Ao contrário dessa nova agenda mundial, proposta pela economia verde, o Brasil, notadamente através do setor público e do setor privado, ainda insiste numa agenda produtivista insustentável, que nos coloca em novo ciclo de dependência como exportadores de commodities baratas, produzidas sob altíssimos custos ambientais e sociais, em função de um retorno financeiro que, para a nata do ruralismo, é, hoje, sedutor, mas para a maioria do povo brasileiro, inalcançável, além de futuramente impraticável.
Isso explica, como subproduto ideológico dessa maneira de pensar e agir, a insistência recorrente com que grande parte dos governos, empresas, políticos, mídia e ruralistas alimentam continuamente a falsa incompatibilidade entre políticas ambientais e as atividades da economia, escondendo da opinião pública a incompatibilidade verdadeira, que não é outra senão aquela existente entre a velha maneira de produzir e as novas necessidades de ajustar a produção e o consumo humanos à capacidade de suporte do ecossistema planetário, sob pena de aprofundarmos uma crise ambiental que, no limite, poderá mostrar-se muitíssimo mais adversa, do que é hoje, para a própria espécie humana.

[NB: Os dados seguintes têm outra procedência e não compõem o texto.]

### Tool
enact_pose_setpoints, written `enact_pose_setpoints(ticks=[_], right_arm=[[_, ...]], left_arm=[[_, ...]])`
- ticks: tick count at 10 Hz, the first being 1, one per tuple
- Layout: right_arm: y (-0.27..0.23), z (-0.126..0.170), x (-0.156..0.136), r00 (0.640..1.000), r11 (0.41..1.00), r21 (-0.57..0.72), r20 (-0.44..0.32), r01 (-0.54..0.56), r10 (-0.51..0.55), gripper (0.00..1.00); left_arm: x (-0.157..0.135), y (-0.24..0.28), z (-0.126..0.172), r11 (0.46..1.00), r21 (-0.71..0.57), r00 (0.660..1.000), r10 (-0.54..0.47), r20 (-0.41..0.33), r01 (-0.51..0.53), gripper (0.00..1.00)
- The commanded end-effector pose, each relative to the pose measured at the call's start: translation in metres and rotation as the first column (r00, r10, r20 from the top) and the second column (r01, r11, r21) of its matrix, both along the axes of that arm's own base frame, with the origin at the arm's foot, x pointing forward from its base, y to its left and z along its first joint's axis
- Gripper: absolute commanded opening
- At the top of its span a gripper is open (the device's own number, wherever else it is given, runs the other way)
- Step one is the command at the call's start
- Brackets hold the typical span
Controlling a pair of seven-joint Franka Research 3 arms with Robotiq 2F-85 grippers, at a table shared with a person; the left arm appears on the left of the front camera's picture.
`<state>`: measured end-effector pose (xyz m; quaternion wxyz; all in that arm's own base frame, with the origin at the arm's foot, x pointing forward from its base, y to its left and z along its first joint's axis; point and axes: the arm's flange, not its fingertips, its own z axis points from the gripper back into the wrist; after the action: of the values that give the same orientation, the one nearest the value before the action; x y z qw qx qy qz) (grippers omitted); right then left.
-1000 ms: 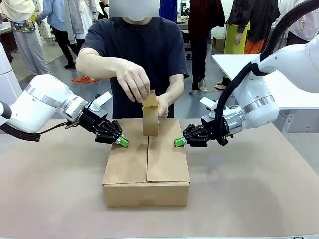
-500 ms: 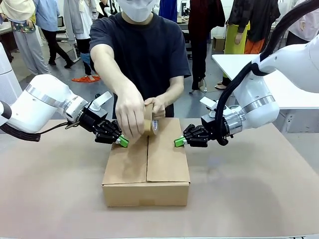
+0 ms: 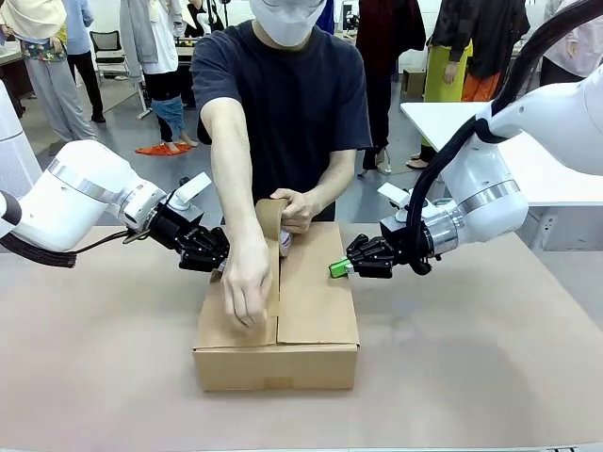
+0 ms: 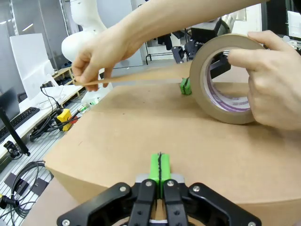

Essa é a razão pela qual a questão ambiental continua a ser tratada como assunto apenas de ambientalistas. E também o motivo pelo qual as políticas ambientais continuam a ser relegadas a um segundo plano ou restringidas aos guetos de especialistas e vistas como estorvo ao chamado progresso e ao crescimento, o que posterga a necessidade inadiável de torná-las transversais a todos os governos e todas as sociedades.
Na esteira das mudanças que a Câmara aprovou golpeando o Código Florestal, há uma longamente orquestrada campanha que vem desmontando a legislação e a política ambientais no Brasil, baseada em falsos diagnósticos e falsas premissas. Tal fato não somente agrava os perigos de maiores desequilíbrios e degradação da natureza, como também compromete seriamente a possibilidade de utilizarmos as políticas ambientais como um potente instrumento de indução à modernização, racionalização e eficiência da economia.
Se quiser consolidar efetivamente um papel de liderança mundial duradoura, o Brasil deve seguir a sua vocação de potencia política pacifista e perseguir o ideal de tornar-se uma sociedade mais igualitária e mais democrática, um centro referência mundial da ciência e da tecnologia, além de abraçar a possibilidade de ser vanguarda da economia verde, sustentável e descarbonizada
do futuro. É ilusão saudosista e reacionária imaginar que seremos grandes copiando o modelo militarista, hegemonista e predatório que caracterizou o perfil das grandes potências até o advento da crise ambiental planetária. O futuro nos aponta outro destino e outro caminho. É pegar ou largar!
(*) Anivaldo Miranda é jornalista e mestre em meio ambiente e desenvolvimento sustentável pela Universidade Federal de Alagoas.